Asimismo me he preguntado qué hubiera ocurrido si, tras la Guerra Civil ganada por Franco, Alfonso hubiera vuelto a reinar. La reticencia del General por restaurar la monarquía tuvo sus aliados primeramente en la inmediata Segunda Guerra Mundial y después en la muerte de mi marido. De haber vivido al final de la Guerra Civil, Franco nunca se hubiera opuesto a que Alfonso recobrara el trono. No hubiera podido. Siempre había actuado de un modo fiel a la monarquía. Pero Alfonso murió poco después de la contienda española y Franco decidió esperar. ¿Hasta cuándo? ¿Será mi hijo Juan el próximo rey de España? Resulta difícil saberlo. Tarda demasiado tiempo en manifestarse.
A mi entender se equivoca: las gentes que soportaron la horrible guerra de España hubieran aceptado el regreso de un rey con los brazos abiertos.
En estos momentos España es una nación desconcertada, alejada del mundo y bañada en estrecheces. ¿Qué espera ese hombre para convertir esta tierra en un pedazo de Europa? ¿No comprende que cuanto más tarde en restaurar la monarquía más se irán debilitando las fuerzas básicas de la nación? Si su existencia se prolonga demasiado, cuando se corone tanto a mi hijo Juan como a mi nieto Juanito el pedazo de médula infectada de anarquismo, socialismo y comunismo que todavía late a escondidas en los silencios impuestos por el dictador se expandirá y dominará a una gran parte de los españoles (como ocurrió tras la dictadura de Primo) desbocadamente y exigiendo lo mismo que proclamaba la Segunda República: separatismo, ataques a la religión, terrorismos indiscriminados y leyes que puedan ser delictivas.

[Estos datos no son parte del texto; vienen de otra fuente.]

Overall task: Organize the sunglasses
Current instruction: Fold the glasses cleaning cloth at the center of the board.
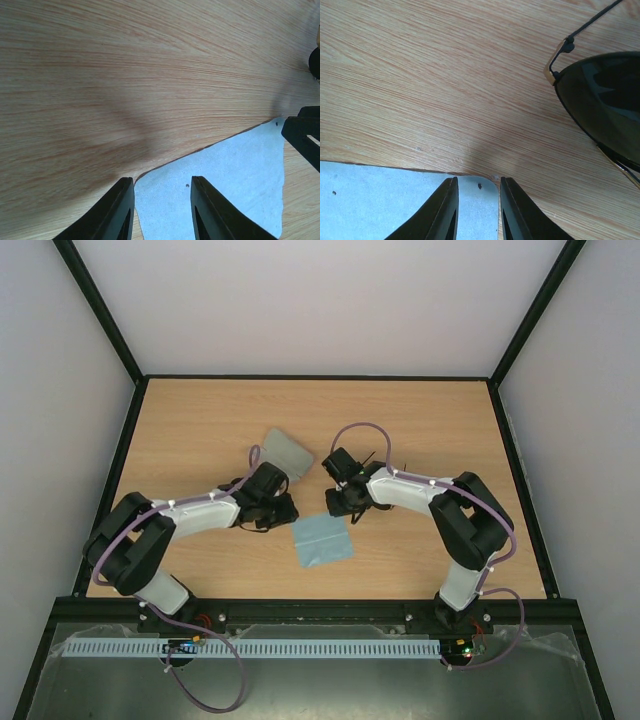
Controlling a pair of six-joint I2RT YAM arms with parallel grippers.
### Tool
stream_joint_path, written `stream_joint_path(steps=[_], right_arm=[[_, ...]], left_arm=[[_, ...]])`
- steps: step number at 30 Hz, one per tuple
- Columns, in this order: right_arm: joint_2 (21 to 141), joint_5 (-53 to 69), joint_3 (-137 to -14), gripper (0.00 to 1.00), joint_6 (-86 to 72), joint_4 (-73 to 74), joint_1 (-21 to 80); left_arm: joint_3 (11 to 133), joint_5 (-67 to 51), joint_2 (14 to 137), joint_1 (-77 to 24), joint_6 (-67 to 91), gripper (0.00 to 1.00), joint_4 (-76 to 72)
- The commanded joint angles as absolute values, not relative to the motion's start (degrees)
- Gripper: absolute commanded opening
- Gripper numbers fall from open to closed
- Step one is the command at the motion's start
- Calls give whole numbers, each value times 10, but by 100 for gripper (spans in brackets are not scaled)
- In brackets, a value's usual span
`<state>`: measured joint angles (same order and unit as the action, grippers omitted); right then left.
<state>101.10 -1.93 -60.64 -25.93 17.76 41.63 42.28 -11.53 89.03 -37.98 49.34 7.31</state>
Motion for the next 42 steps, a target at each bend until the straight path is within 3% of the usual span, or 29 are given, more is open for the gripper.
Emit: stream_joint_path(steps=[1,19,30,42], right_arm=[[1016,-15,-601,25,-256,190,415],[1026,-20,-593,26,-253,185,415],[1043,-29,-595,21,-252,179,415],[1029,-28,-582,7,-254,182,416]], left_arm=[[409,-107,887,-385,496,35,77],[405,-89,904,-408,507,33,79],[410,-89,921,-408,505,19,75],[410,-91,925,-409,503,7,72]])
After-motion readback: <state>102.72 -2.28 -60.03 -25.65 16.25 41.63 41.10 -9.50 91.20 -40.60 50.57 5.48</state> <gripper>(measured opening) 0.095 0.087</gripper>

De nada habrá valido una guerra para que los desmanes se extiendan por la Península.
«Los pasados siempre vuelven», me decía Jaime. «Y a veces con mayores ímpetus.»
Espero que Jaime no tenga razón, porque lo que ocurrió en España durante los ocho años que fue republicana se convirtieron en ocho inmensos suicidios sociales y políticos.
Lo grave era que todo se tamizaba por el cedazo de la libertad. Pero la libertad republicana se alimentaba de una infinidad de libertades que permitían matar sin castigo, dictar órdenes y leyes propicias al amor libre, atacar a los nobles y pudientes, nacionalizar los bienes de la Iglesia, atenazarla, convertirla en un reo y despojarla del respeto requerido. Por supuesto también se expropiaron los bienes particulares para cederlos al pueblo, y convertirlos en lujosos lugares de recreo. Asimismo hubo degradaciones como las que sufrió el cardenal Segura por haber defendido los derechos de Dios antes que los del pueblo; enseguida se decretó la disolución de las órdenes religiosas que, además de acatar los tres votos canónigos, no se avinieran a colaborar y obedecer a las distintas autoridades del Estado. Por consiguiente el Estado tenía todos los derechos legales para nacionalizar sus bienes y cederlos a fines benéficos y docentes según sus criterios laicistas.
De hecho, aquella república (que en un principio se pretendía establecer de un modo civilizado y sin grandes gestos revolucionarios) era ya un desafío claro hacia todo lo que oliera a serenidad, placidez, sensatez, honestidad y paz.